The secretion kinetics of GrB and IFN-γ by LAK cells were similar to that observed for TALL-104 cells. GrB secretion was seen within 10 min of effector-target cell interaction with optimal secretion around 3 h and maximal IFN-γ production was observed at 24 h of effector-target interaction (Fig. 7). Similarly, stimulated secretion of GrB by LAK cells was associated with increased surface expression of the degranulation marker, CD107a. The correlation between the number of GrB spots and the number of cells expressing CD107a per 100,000 effector cells was significant (R² = 0.89, Fig. 8). These data demonstrate that the GrB ELISPOT assay accurately measures the rapid release of GrB by stimulated LAK cells and can enumerate GrB-secreting effector cells.

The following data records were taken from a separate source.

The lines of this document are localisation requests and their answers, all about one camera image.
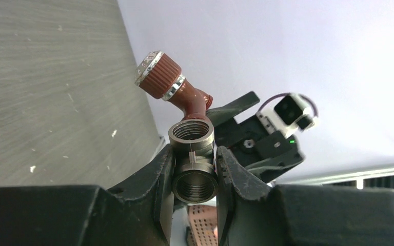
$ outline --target white wall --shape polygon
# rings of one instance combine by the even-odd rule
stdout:
[[[321,126],[285,180],[394,163],[394,1],[119,0],[137,61],[163,50],[222,106],[250,90],[299,92]],[[161,134],[179,121],[152,98]],[[249,117],[257,106],[243,113]]]

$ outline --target camera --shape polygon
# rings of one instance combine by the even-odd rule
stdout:
[[[256,116],[269,134],[280,131],[285,138],[298,129],[305,131],[317,123],[312,107],[300,95],[293,93],[283,97],[273,109],[264,108]]]

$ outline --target brown valve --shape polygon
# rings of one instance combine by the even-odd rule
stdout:
[[[184,112],[185,119],[203,119],[212,96],[194,88],[182,69],[162,51],[150,52],[136,69],[135,84],[156,99],[169,101]]]

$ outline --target brown perforated board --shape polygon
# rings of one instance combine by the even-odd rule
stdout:
[[[188,245],[217,246],[218,240],[213,230],[216,228],[216,207],[196,205],[188,208],[191,225]]]

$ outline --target black cable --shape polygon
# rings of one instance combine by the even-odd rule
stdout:
[[[285,93],[280,93],[277,94],[275,96],[270,97],[269,99],[267,99],[258,109],[258,111],[262,111],[264,109],[264,107],[266,107],[268,105],[268,103],[274,101],[275,99],[279,98],[279,97],[285,97],[289,94],[295,94],[295,93],[289,93],[289,92],[285,92]],[[318,117],[318,107],[316,106],[316,104],[307,96],[303,95],[303,94],[299,94],[299,96],[304,99],[307,103],[310,104],[310,106],[313,109],[313,115],[315,117]]]

LAK cells were utilized in the GrB ELISPOT, IFN-γ ELISPOT and ⁵¹Cr-release assays to evaluate the different assays for measuring innate immunity (Table 2). Both ELISPOT assays were significantly more sensitive than the ⁵¹Cr-release assay. At effector:target ratios of 20:1-5:1, significant specific lysis can be measured by the ⁵¹Cr-release assay but the spots per well in the ELISPOT assays were too numerous to count accurately. Significant IFN-γ and GrB secretion was evident at effector:target ratios as low as 0.02:1 (1000 effectors/well) therefore, the optimal ratios for the ELISPOT assays are below the level of sensitivity of the ⁵¹Cr-release assay (Table 2). However, when the optimal number of LAK cells are used in each individual assay, the amount of GrB and IFN-γ secreting cells in the ELISPOT assays and cytotoxicity in the ⁵¹Cr-release assay have shown cross-correlation with R² values greater than 0.86 for all combinations. When comparing the two ELISPOT assays, the GrB ELISPOT is more rapid and may be a more direct measure of cytotoxic activity than the IFN-γ ELISPOT. Therefore, the GrB ELISPOT assay can elucidate the frequency of GrB secreting cells in primary LAK cultures and can be applied to measure innate immunity in clinically relevant samples.